他挺直腰,低头又扯了扯西装下摆,然后转身走到了傅燕云面前。
嘴角翘翘着,眼睛闪亮着,对他来讲,这就已经算是兴高采烈的表情:“走?”
傅燕云翩然一转,先迈了步:“走。”
走到楼梯中段时,发生了一点小骚乱,傅西凉从傅燕云的右胳膊下硬抽出了手臂:“不用你领着我,我又不会走丢。”
傅燕云告诉他:“我这叫爱不释手。”
“夹得我一胳膊汗。”
“谁让你穿得左一层右一层?下楼把上衣脱了吧,只穿衬衫出门就足够了。”
“我不。”他指了指自己身上的浅灰色西装,西装料子挺而薄,浅灰底色上印着细线方格:“这是一套的,我不想只穿一半出门。”
“怕上衣在家会想裤子?”
傅西凉扭头看了他一眼:“你又说这种荒谬的话。”然后他一边走一边脱下上衣,搭上臂弯。一步迈下最后两级楼梯,他转过身给傅燕云看:“这不就行了?”
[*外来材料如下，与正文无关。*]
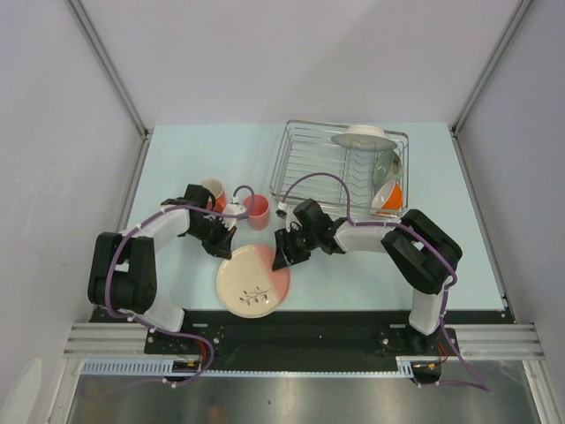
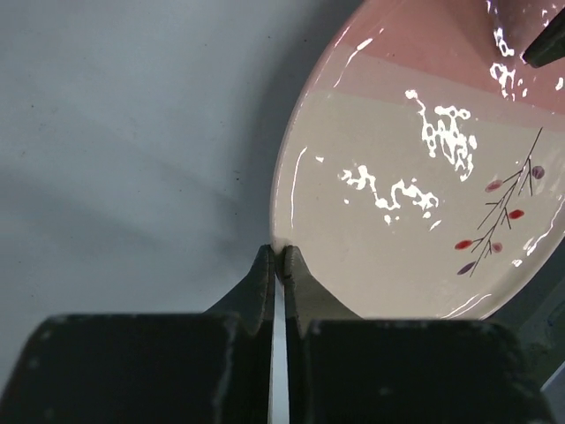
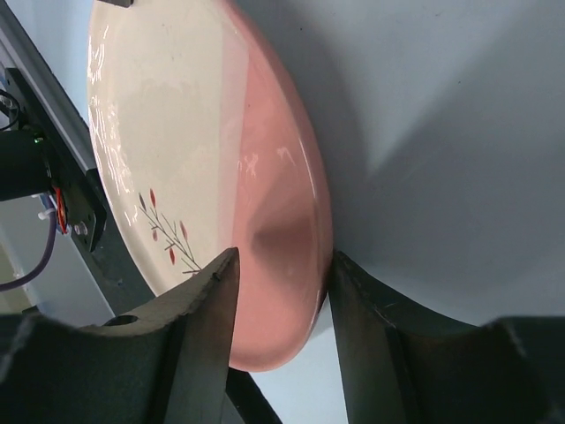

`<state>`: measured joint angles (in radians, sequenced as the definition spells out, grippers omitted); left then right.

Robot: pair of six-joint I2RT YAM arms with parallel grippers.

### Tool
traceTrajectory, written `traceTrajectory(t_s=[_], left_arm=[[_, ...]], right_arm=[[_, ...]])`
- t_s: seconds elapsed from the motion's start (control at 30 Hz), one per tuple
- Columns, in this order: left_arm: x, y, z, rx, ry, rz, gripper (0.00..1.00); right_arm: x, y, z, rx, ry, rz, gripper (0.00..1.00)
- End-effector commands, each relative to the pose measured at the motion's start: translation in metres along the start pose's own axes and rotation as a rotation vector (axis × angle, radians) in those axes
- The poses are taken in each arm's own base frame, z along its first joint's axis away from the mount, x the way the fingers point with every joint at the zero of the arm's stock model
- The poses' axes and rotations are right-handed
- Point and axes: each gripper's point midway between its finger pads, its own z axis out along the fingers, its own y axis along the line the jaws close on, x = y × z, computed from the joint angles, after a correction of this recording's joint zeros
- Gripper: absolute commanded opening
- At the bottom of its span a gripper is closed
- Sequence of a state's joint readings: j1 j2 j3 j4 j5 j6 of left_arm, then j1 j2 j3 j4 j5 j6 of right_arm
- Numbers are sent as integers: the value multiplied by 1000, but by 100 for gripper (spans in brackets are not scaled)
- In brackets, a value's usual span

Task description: Load the mixed dishes into the dish rack

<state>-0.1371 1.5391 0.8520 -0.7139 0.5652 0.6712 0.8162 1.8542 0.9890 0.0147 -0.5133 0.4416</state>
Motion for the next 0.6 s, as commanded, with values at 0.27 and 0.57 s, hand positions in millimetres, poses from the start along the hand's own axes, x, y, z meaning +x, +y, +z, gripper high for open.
traceTrajectory(t_s=[0.27,0.57], left_arm=[[-65,-31,-45,8,-187,141,0],[-82,-32,-38,9,-204,143,0]], right_arm=[[4,-8,11,-53,-21,-11,44],[3,0,0,-200,-38,7,6]])
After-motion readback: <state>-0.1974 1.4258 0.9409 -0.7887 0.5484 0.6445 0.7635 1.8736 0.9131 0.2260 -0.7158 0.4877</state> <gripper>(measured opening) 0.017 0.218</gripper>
傅燕云手扶着楼梯扶手,停了脚步看他,看他那样子简直是令人心痛——那么高大,那么挺拔,一股子逼人的帅劲儿,然而此生可能是白帅了。
第六十六章 :露西亚之晚
傅燕云自己开汽车,载着傅西凉前往露西亚。那露西亚大隐隐于巷子深处,想在门口停汽车是绝不可能,所以傅燕云颇费了一点周章,在一条街外停了汽车,然后和傅西凉一起溜达了过去。
这个时候,太阳已经往西走,天光微微有了几分傍晚的颜色。傅西凉走在路旁的柳树荫下,步伐不紧不慢,一条手臂上搭着西装上衣,一条手臂随着步伐前后摆动,摆动的幅度和步伐一样稳而匀。
这样的步态是训练出来的。他幼时说话说得晚,傅家人说这叫“贵人语迟”,走路也走得晚,结果这仍然是一种贵气的象征,傅家人认为这意味着傅西凉此生都将活得安闲、不必奔波。但是这位吃奶贵人成天走得连滚带爬,动辄摔得哇哇大哭,也不是事,尤其贵人满了三岁之后,肢体有了力量,索性不走了,开始连滚带爬的直接开跑,跑起来的姿势和走兽有得一拼。